— Или нет, — сухо ответила Настасья Марковна и посуровела:
— Неужели, столько раз прочитав, не понял?
На пляж уже подтягивались первые отдыхающие с детьми; в трусах и панамках, а совсем карапузы — так и голышом, они звенели, подпрыгивали, топали пухлыми, в перевязочках, ножками под строгими и нежными взглядами матерей… Нет, это понять было невозможно.
— Моя мама говорила, что для женщины самое ужасное — потерять ребенка, — пробормотал он. — Вот у вас есть дети? Вы могли бы… — он не договорил, постеснялся.

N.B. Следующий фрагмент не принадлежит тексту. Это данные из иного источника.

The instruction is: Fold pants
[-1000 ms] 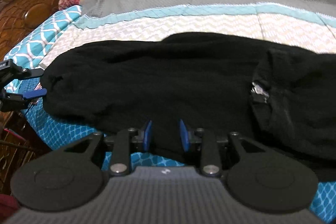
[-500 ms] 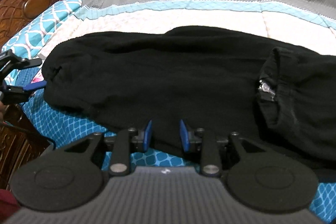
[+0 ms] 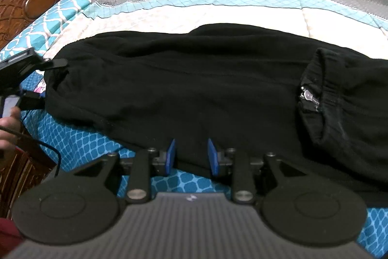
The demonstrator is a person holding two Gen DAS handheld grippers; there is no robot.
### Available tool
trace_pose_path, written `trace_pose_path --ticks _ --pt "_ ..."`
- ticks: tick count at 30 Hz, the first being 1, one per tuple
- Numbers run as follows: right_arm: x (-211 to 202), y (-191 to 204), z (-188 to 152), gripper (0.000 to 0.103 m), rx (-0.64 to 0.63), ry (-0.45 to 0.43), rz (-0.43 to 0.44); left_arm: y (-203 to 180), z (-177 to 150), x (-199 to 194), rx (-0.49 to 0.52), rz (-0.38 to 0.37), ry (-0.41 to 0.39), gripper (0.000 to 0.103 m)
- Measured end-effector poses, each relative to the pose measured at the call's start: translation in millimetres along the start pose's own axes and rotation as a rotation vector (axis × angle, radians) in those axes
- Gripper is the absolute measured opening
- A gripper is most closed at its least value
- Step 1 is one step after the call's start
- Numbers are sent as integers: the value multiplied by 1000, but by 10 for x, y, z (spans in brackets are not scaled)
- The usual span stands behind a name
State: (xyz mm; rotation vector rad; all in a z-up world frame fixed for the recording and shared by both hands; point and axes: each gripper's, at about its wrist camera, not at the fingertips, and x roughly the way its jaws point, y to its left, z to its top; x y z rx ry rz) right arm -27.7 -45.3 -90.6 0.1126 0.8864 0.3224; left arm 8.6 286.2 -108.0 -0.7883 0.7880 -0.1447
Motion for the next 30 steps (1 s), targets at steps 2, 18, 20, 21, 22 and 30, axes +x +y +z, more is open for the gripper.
trace_pose_path --ticks 2,18,20,21,22,30 --pt "-4 3 -2 33 -1 0 -2 13 -23 -14 6 23 -12 36" --pt "176 384 490 33 -92 -38 137 -283 -191 -302 112 69 -77 29" --pt "223 519 585 33 -125 -38 170 -210 -183 -285 73 75 -62 40" --pt "242 587 619 33 -144 -37 180 -179 -174 -272 55 75 -56 50" --pt "259 667 638 33 -163 -38 190 -149 -164 -258 36 75 -53 54" --pt "656 1100 903 33 -177 -1 267 -42 -99 -65 -62 -12 -22 30"
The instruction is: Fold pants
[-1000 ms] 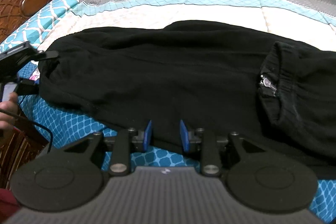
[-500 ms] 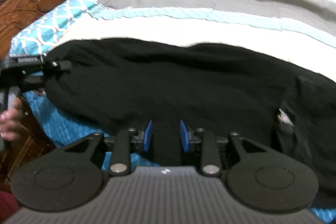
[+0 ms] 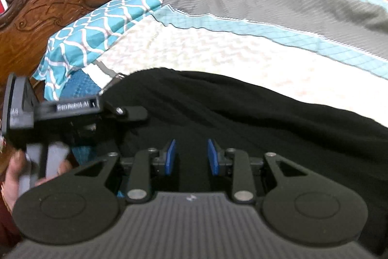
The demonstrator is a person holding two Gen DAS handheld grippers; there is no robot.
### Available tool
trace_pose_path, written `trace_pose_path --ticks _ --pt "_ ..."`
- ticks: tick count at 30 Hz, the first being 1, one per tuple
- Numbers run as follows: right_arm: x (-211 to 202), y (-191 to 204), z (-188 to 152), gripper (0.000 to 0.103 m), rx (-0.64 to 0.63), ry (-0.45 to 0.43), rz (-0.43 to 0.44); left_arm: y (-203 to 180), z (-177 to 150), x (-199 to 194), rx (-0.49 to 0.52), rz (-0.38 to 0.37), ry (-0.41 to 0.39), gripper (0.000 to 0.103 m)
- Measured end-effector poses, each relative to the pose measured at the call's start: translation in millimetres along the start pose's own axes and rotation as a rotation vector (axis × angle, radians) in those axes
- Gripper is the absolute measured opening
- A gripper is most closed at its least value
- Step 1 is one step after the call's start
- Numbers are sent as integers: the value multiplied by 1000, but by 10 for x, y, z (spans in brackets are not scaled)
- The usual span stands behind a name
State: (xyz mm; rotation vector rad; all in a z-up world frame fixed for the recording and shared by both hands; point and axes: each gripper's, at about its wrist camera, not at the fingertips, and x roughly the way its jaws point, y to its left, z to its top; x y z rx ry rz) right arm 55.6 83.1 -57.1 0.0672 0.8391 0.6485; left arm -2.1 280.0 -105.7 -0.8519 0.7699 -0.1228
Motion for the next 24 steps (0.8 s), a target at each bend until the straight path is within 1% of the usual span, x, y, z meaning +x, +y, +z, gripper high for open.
trace_pose_path --ticks 2,3,5,6,8,10,12,14,16,18,20,22,23,24 --pt "145 23 5 33 32 36 20 17 -29 22 4 0 1 25" --pt "218 25 -21 33 51 70 28 25 -43 15 10 -1 -5 23" --pt "361 26 -115 33 71 146 25 41 -55 5 14 -5 -5 23" --pt "404 31 -169 33 72 166 19 50 -60 10 11 -8 1 22" --pt "382 26 -228 33 74 151 19 67 -66 19 9 -8 2 23" --pt "342 19 -196 33 93 148 28 77 -60 24 3 -11 3 24" --pt "276 2 -167 33 107 124 38 84 -51 34 -3 -10 4 26" --pt "190 5 -154 33 98 90 41 97 -54 32 -5 -10 5 29" --pt "148 41 -123 33 83 53 45 99 -54 36 -7 -10 7 29" --pt "160 60 -113 33 70 39 57 101 -55 36 -1 -8 6 29" --pt "211 78 -128 33 60 70 74 98 -64 24 4 -9 1 24" --pt "325 88 -173 33 49 141 76 65 -74 7 11 -9 -4 21" --pt "363 96 -206 33 39 157 71 37 -81 -4 19 -9 -4 20" --pt "368 98 -224 33 33 152 67 -8 -96 -22 34 -7 -9 19"
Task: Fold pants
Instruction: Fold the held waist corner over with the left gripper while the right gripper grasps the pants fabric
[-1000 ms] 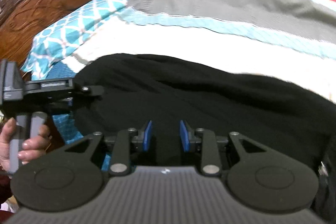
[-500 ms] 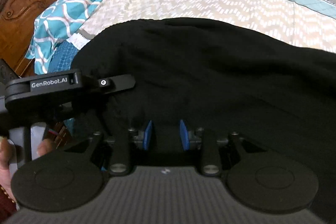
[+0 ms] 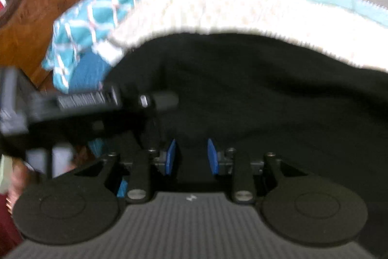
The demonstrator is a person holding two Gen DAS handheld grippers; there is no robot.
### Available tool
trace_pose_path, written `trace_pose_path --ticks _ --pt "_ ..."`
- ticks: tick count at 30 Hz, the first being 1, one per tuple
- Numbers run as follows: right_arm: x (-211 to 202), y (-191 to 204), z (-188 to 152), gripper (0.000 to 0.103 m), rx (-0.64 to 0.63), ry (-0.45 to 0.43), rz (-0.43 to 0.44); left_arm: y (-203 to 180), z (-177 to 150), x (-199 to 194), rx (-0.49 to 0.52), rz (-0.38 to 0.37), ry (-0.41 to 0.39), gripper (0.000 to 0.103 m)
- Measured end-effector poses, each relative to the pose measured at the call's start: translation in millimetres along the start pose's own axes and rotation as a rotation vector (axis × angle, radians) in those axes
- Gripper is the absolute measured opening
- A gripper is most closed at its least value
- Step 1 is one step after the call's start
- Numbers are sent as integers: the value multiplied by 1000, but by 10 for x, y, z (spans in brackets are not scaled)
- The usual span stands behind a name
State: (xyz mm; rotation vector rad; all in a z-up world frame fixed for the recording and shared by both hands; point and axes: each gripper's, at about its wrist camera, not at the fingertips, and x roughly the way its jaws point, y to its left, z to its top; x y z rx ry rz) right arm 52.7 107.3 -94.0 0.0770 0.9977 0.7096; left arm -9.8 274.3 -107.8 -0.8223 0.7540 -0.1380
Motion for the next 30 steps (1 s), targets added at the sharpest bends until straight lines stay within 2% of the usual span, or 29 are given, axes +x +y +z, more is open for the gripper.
trace_pose_path --ticks 2,7,13,16,20,22,23,24,25,30 --pt "-12 -17 6 33 13 2 5 -139 -32 -42 58 8 -16 19" --pt "-107 -177 -10 33 122 -11 71 -622 -180 -86 285 42 -51 19" --pt "-578 -494 -224 33 249 -90 106 -1216 -499 -76 567 64 -87 19" --pt "-955 -749 -437 33 322 -157 61 -1452 -730 2 697 79 -79 19" --pt "-1394 -1082 -796 33 462 -234 3 -1652 -1080 214 829 111 -21 21" --pt "-1514 -1170 -926 34 517 -270 -8 -1730 -1279 353 929 153 13 28" --pt "-1552 -1214 -975 37 542 -285 -14 -1772 -1394 402 991 174 25 37" --pt "-1545 -1235 -980 39 563 -293 -18 -1816 -1497 424 1047 184 32 53" --pt "-1543 -1248 -992 46 582 -298 -20 -1852 -1567 416 1081 179 39 60" --pt "-1473 -1209 -943 74 606 -310 48 -1926 -1605 123 1124 119 31 71"
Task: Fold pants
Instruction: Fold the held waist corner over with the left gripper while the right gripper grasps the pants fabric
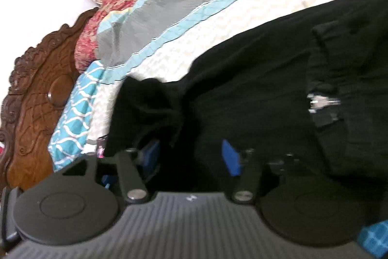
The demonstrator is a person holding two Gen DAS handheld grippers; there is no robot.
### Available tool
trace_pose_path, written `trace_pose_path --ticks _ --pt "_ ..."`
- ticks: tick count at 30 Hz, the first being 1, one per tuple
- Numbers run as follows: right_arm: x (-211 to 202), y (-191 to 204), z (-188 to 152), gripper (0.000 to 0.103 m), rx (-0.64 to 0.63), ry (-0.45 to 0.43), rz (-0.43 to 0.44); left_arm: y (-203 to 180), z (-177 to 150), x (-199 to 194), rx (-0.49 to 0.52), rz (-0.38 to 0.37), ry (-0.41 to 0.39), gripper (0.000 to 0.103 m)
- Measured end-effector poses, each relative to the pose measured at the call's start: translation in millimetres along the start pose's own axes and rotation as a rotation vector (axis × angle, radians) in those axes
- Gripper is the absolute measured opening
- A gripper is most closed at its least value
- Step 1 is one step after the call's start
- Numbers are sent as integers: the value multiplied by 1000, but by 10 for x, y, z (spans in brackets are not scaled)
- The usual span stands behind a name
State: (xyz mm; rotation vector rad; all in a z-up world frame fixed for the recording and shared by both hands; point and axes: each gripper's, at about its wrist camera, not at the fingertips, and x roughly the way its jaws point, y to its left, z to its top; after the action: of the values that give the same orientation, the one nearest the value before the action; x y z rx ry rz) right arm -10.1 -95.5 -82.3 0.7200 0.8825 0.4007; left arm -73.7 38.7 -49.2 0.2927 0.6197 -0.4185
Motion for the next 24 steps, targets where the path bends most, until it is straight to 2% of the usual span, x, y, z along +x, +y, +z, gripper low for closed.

— Самое ужасное — потерять не ребенка, а себя, — четко и раздельно произнесла Настасья Марковна. — И это единственное, что нужно по-настоящему понять в этой книге.
— Вот это я как раз понимаю! — взволнованно заговорил Илья.
— Очень хорошо понимаю! Просто я не знаю, где они силы брали на такое, вот что! Я вот тоже хотел — ну, это — воспитать в себе такую силу. Ну, не такую точно, а вообще…
И его неожиданно прорвало. На одном дыхании он вдруг вывалил так и стоявшей напротив практически незнакомой женщине в мокром купальнике все свои страхи, надежды и сомнения, одолевавшие последние пару лет, — и никому не понятные подвиги вроде геройского заплыва и бесславного обморока на физкультуре. Говорил, внутренне обмирая: вот сейчас она снисходительно улыбнется и покачает головой, демонстрируя, какой он маленький дурашка со своими детскими выкрутасами, и привычно, по-взрослому ободрит несмышленыша: сейчас, мол, ты еще не понимаешь, что все это пустяки, а когда вырастешь… Илья даже не пытался разобраться, почему ему вдруг таким важным показалось мнение чужой старушки, — просто говорил и говорил в напряженно-внимательное лицо… Она была совсем некрасивая, кожа — как старый пергамент, глаза темно-серые, ничем не примечательные. Рядом с ней не ощущалось ни особого умиротворенного спокойствия, ни простой земной надежности, как рядом с мамой или раньше с бабулей, — наоборот, Настасья Марковна создавала вокруг себя невидимую зону напряжения — но напряжения притягательного, будто родственного. Он даже представить себе не мог, что рассуждал бы о таких непривычных вещах с мамой, сразу начавшей бы любовно ерошить ему волосы и спрашивать об учебе, или с покойной бабушкой, которая до самой смерти была озабочена лишь степенью готовности внуков немедленно поесть вкусненького. А тут стоял — сам полуголый перед полуголой же почти что бабкой — над крепко спавшей на животе сестренкой и сыпал вопросами без ответов, главным из которых, как ни крути, а оказывался один: зачем? Зачем все это, если все равно закончилось тюрьмой и костром, а и не костром бы — и без того ведь все умерли! Бились, словно Дон Кихот со своими мельницами, — и давно ушли в землю навсегда, как и те, кто сражался по другую сторону! Тогда — зачем? И сила растрачена — на что?